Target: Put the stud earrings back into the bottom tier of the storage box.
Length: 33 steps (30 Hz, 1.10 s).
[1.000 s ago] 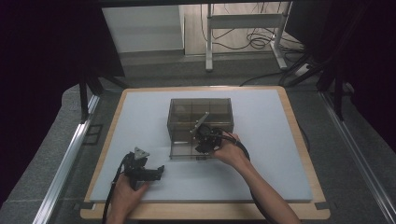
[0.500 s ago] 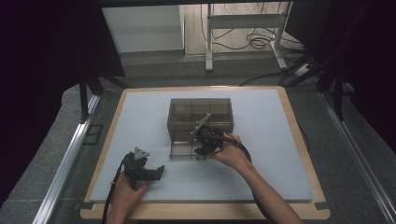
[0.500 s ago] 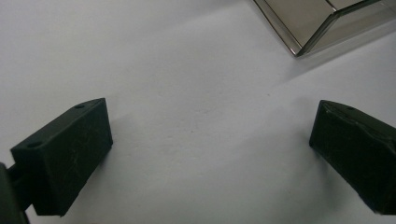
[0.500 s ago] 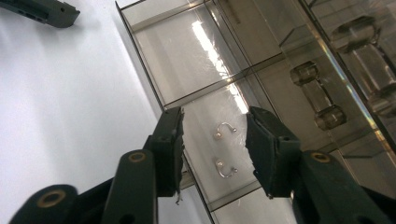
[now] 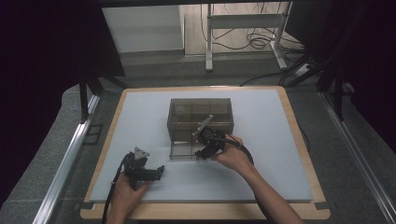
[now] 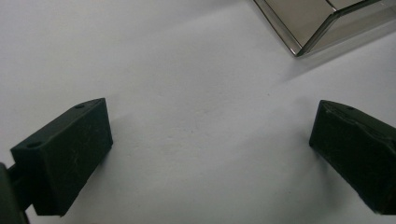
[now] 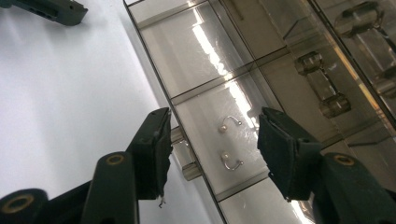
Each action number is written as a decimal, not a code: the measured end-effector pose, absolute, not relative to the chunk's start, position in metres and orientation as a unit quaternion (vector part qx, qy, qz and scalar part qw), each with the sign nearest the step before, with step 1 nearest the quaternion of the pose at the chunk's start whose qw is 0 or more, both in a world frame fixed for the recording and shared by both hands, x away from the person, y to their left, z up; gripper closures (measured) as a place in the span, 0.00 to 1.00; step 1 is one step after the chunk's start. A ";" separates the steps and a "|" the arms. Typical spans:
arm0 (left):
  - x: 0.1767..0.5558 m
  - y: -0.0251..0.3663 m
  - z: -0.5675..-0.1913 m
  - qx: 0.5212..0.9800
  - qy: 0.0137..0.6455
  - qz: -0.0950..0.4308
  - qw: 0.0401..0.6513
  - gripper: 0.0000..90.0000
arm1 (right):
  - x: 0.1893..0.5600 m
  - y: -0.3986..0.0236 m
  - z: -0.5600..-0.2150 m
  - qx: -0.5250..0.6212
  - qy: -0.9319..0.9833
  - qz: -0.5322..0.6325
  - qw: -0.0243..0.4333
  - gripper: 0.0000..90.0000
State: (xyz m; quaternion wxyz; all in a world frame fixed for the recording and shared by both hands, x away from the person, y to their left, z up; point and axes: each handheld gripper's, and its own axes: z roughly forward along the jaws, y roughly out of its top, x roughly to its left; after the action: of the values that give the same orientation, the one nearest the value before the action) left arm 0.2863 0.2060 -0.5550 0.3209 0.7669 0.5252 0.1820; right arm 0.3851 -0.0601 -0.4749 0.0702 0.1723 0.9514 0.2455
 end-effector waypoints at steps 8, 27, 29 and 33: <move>0.286 0.206 -0.555 0.765 0.527 0.182 0.323 0.00 | 0.381 -0.065 -0.474 0.178 0.948 0.253 0.069 0.41; 0.286 0.206 -0.555 0.768 0.524 0.183 0.320 0.00 | 0.367 -0.076 -0.476 0.183 0.941 0.276 0.067 0.31; 0.286 0.206 -0.555 0.766 0.526 0.183 0.322 0.00 | 0.366 -0.078 -0.476 0.184 0.940 0.278 0.067 0.30; 0.286 0.206 -0.555 0.766 0.525 0.183 0.322 0.00 | 0.364 -0.081 -0.479 0.180 0.940 0.283 0.068 0.29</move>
State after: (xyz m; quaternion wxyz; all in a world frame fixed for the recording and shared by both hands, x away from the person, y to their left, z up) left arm 0.2864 0.2059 -0.5551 0.3219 0.7661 0.5254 0.1828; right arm 0.3643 -0.0812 -0.4785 0.0677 0.1804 0.9395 0.2830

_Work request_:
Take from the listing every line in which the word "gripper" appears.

_Reply to the task_:
Each action number is written as a decimal, not a code: the measured end-effector pose, absolute, not relative to the chunk's start, position in metres and orientation as a unit quaternion (vector part qx, qy, qz and scalar part qw), each with the sign nearest the step before, with step 1 nearest the quaternion of the pose at the chunk's start whose qw is 0 or more, both in a world frame fixed for the recording and shared by both hands, x away from the person, y to their left, z up; gripper closures (measured) as a place in the span, 0.00 to 1.00; step 1 is one step after the chunk's start. A ";" separates the steps and a "|" the arms. Typical spans:
  - gripper: 0.0000..90.0000
  - gripper: 0.0000..90.0000
State: (xyz m; quaternion wxyz; all in a world frame fixed for the recording and shared by both hands, x away from the person, y to their left, z up; point and axes: each handheld gripper's, and its own axes: z roughly forward along the jaws, y roughly out of its top, x roughly to its left; after the action: of the values that give the same orientation, the one nearest the value before the action) left arm 0.2863 0.2060 -0.5550 0.3209 0.7669 0.5252 0.1820; right arm 0.3851 -0.0601 -0.4749 0.0702 0.1723 0.9514 0.2455

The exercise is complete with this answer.